Nota: Mantenha o tubo com a suspensão de células sobre gelo durante a contagem de células. - Centrifugar como antes e ressuspender PMN em 107 células / ml em frio (4 ° C) PBS. Manter em gelo.
Nota: Os neutrófilos permanecer viável e funcional, a 4 ° C durante cerca de 6 a 8 horas.
2. Ativando PMN
- Coloque 100 ul de suspensão de PMN (1 x 10 7 células / ml) para um tubo Eppendorf de 1,5 ml.
Nota: os tubos de amostras deve ser feito pelo menos em duplicata.

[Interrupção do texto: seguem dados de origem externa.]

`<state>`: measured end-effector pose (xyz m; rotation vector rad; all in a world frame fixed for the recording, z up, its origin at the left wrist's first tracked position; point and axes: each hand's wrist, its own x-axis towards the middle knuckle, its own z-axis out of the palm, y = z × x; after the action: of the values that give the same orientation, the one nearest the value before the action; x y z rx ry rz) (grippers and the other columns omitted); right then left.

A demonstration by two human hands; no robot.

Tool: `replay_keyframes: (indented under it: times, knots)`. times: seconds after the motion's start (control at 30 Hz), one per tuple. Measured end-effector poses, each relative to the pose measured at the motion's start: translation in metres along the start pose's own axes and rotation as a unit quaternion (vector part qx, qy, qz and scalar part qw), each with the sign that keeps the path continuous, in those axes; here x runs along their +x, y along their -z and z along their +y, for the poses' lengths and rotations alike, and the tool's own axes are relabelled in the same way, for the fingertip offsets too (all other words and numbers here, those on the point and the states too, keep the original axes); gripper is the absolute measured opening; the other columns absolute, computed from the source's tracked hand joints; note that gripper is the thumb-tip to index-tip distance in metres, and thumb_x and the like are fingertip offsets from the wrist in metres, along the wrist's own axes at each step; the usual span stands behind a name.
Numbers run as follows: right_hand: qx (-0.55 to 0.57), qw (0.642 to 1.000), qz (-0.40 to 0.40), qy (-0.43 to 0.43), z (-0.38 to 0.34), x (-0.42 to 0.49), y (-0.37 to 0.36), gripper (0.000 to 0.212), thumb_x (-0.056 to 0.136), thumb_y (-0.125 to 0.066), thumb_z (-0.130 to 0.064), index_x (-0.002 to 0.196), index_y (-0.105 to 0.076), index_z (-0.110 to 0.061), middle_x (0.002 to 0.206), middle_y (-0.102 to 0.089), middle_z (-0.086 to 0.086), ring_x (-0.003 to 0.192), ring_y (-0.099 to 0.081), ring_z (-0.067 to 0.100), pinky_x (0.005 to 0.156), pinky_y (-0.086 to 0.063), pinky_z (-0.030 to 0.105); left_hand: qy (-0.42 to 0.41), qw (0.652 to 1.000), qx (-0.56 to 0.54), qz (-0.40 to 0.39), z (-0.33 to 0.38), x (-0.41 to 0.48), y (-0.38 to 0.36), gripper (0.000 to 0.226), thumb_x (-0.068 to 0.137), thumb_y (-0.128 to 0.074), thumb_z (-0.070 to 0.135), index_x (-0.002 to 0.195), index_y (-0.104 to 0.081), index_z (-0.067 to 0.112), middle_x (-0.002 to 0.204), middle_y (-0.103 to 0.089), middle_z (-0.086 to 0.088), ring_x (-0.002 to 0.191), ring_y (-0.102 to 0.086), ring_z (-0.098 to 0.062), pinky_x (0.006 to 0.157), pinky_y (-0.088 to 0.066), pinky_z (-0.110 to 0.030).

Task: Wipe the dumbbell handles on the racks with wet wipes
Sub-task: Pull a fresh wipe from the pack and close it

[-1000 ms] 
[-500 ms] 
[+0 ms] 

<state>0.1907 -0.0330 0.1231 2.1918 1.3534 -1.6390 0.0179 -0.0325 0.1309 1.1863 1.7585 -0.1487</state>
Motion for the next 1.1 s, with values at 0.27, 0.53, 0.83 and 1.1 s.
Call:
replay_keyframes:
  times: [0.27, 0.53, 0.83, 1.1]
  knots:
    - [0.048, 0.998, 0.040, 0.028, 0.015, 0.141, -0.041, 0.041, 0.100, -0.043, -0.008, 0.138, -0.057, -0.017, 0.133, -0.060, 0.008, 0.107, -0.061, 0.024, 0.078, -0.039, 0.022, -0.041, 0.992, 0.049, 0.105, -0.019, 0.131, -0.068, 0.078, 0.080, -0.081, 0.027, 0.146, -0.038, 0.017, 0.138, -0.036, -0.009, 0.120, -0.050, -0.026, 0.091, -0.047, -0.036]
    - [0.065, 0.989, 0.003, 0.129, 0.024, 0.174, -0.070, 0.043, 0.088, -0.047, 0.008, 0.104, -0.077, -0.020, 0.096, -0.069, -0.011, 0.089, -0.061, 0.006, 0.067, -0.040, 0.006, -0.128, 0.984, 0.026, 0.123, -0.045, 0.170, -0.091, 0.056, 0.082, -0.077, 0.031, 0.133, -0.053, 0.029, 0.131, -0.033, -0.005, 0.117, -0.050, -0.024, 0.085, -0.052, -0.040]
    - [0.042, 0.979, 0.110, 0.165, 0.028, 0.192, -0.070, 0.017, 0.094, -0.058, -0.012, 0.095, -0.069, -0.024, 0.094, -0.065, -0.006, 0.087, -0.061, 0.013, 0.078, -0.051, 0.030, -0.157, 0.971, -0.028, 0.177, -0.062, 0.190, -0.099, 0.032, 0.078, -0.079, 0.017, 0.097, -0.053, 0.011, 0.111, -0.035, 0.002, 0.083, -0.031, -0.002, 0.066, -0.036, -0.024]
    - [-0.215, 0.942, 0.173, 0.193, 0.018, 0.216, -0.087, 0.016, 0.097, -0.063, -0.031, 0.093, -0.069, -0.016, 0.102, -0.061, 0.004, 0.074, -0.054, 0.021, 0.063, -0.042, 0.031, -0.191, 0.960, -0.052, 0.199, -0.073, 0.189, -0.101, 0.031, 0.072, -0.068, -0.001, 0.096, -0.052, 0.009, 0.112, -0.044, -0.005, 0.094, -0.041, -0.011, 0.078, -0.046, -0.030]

Habituais controles negativos deve incluir primeiro anticorpo somente, e anticorpo secundário. - Adicionar o anticorpo para o receptor anti-integrina correspondente ou anti-Fc de anticorpo monoclonal (mAb) a 10 ng / ml e incuba-se em gelo durante 15 min.
- Lavar PMN por adição de 1 ml de frio (4 ° C) PBS, centrifugação a 1743 xg (4500 rpm) numa microcentrífuga, e aspiração do sobrenadante.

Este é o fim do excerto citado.